The executor reacquires a workflow lease, rehydrates completed step outputs, skips steps already marked completed, and continues from the next uncompleted step. Use it for executor interruptions or stale in-progress runs; completed and cancelled workflows are not resumable, and failed or partial-failure runs should generally be inspected and relaunched with corrected input. The API can also run a recovery worker that scans stale queued/running workflows, reacquires expired leases, and resumes them with the owner's API key when available.

#Reseed A Workflow

curl -X POST https://api.sogni.ai/v1/creative-agent/workflows/wf_.../reseed \
  -H "Authorization: Bearer YOUR_API_KEY" \
  -H "Content-Type: application/json" \
  -d '{
    "token_type": "spark",
    "seed_overrides": {
      "keyframe": 123456789
    }
  }'

Reseed clones a completed or partial_failure workflow plan, replaces seed values, starts a new durable workflow, and returns 201 with the new workflow plus reseed metadata:

{
  "status": "success",
  "data": {
    "workflow": { "...": "..." },
    "reseed": {
      "cloned_from_run_id": "wf_...",
      "steps": [
        { "stepId": "keyframe", "previousSeed": 111, "newSeed": 123456789 }
      ]
    }
  }
}

seed_overrides is optional. When omitted, every seedable step receives a fresh random seed. Reseed uses the same active-workflow, global-capacity, and workflow-start rate limits as a new workflow start.

#Cancel A Workflow

curl -X POST https://api.sogni.ai/v1/creative-agent/workflows/wf_.../cancel \
  -H "Authorization: Bearer YOUR_API_KEY"

Cancellation is idempotent. If the workflow is already terminal, the API returns the current snapshot with transitioned: false.

#Structured Contracts + Permission Gate

Durable workflow execution shares the Structured Contracts dispatch behavior with /v1/chat/completions: gating policies, repair recipes, prompt contracts, typed media/session state, and the destructive-tool permission gate all apply. The currently hosted app/control subset is non-destructive. Future destructive tools default to blocked until a shared explicit-intent permission rule exists.

#Replay Records

/v1/creative-agent/workflows produces durable workflow records. /v1/chat/runs produces durable chat-run records for LLM-steered hosted tool turns. /v1/replay/records is a separate, lighter surface that captures one RunRecord per chat turn. See Chat Completions -> Replay Records for the endpoint shape.
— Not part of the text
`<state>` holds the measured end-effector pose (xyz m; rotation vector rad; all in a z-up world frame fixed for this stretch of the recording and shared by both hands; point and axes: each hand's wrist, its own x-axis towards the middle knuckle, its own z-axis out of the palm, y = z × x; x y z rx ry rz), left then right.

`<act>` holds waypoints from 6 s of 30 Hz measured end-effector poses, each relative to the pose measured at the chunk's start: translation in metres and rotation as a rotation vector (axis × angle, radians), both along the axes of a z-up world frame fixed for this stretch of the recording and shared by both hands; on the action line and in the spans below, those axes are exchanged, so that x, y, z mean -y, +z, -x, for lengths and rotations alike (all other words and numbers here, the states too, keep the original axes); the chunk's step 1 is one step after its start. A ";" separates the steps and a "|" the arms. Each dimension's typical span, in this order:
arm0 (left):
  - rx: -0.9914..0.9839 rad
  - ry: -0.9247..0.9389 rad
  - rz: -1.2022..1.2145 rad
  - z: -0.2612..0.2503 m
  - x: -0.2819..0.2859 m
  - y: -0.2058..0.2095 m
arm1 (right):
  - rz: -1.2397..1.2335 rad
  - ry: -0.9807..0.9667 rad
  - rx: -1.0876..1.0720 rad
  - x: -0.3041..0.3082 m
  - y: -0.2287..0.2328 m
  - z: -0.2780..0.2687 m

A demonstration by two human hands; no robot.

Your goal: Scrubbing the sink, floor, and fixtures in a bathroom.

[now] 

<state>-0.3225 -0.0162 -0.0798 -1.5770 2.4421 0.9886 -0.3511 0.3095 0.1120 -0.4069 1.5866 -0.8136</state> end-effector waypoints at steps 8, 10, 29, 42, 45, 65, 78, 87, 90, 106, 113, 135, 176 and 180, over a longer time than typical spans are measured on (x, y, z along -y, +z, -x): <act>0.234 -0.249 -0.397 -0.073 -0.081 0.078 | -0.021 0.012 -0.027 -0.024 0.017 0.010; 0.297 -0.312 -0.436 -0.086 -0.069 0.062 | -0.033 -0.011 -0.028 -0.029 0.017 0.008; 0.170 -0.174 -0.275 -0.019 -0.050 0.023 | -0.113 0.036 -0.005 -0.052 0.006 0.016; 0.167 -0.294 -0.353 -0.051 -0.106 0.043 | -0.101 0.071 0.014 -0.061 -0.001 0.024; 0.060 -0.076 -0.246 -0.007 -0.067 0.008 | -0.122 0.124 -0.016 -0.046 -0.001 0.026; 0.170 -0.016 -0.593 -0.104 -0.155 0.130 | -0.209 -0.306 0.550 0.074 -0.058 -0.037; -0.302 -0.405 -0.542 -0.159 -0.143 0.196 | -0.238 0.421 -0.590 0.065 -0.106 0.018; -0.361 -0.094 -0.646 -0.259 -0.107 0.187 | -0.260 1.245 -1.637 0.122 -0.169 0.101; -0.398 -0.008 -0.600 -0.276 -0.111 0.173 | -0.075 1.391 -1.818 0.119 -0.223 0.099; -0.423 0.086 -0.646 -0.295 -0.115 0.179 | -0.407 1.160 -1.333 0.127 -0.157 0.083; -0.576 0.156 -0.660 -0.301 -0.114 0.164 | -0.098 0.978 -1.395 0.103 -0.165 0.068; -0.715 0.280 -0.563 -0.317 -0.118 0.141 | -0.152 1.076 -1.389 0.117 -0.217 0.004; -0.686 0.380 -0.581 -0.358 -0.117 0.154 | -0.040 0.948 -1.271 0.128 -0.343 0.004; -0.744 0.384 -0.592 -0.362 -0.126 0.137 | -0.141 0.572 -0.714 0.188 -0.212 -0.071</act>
  • Workflows answer "what state is this multi-step plan in?" - durable, event-replay, cancellation, presigned media URLs.
  • Chat runs answer "what state is this model-selected hosted tool turn in?" - durable LLM/tool rounds, event replay, cancellation, recovery, final response, and artifact refs.
  • Replay records answer "what did the agent do for this user turn?" - the assistant message, the tool calls (with cost_class + risk_level chips from the shared per-tool cost metadata table), the tool results, and aggregated cost.

#Choosing Workflows

Use /v1/creative-agent/workflows when:

  • Your app already knows the exact steps and tool arguments.
  • You need durable workflow state, replayable event logs, SSE progress, or cooperative cancellation.
  • You want to use uploaded Sogni artifact URLs or presigned HTTPS media URLs instead of inline chat data: URIs.
  • You want deterministic orchestration rather than model-selected tools.
  • You are building a production media pipeline where the UI should track each creative step independently of a chat response.

Use Durable Chat Runs when an LLM should interpret the user's request, choose hosted Sogni tools automatically, and still provide durable progress, event replay, cancellation, and recovery.

Use Chat Completions when an LLM should interpret the user's request and return a synchronous OpenAI-compatible response.

For agent runtime or CLI-style integration, use the public Sogni Creative Agent Skill. It wraps Sogni media generation as an installable agent skill and CLI while the REST workflow API remains the durable backend integration surface.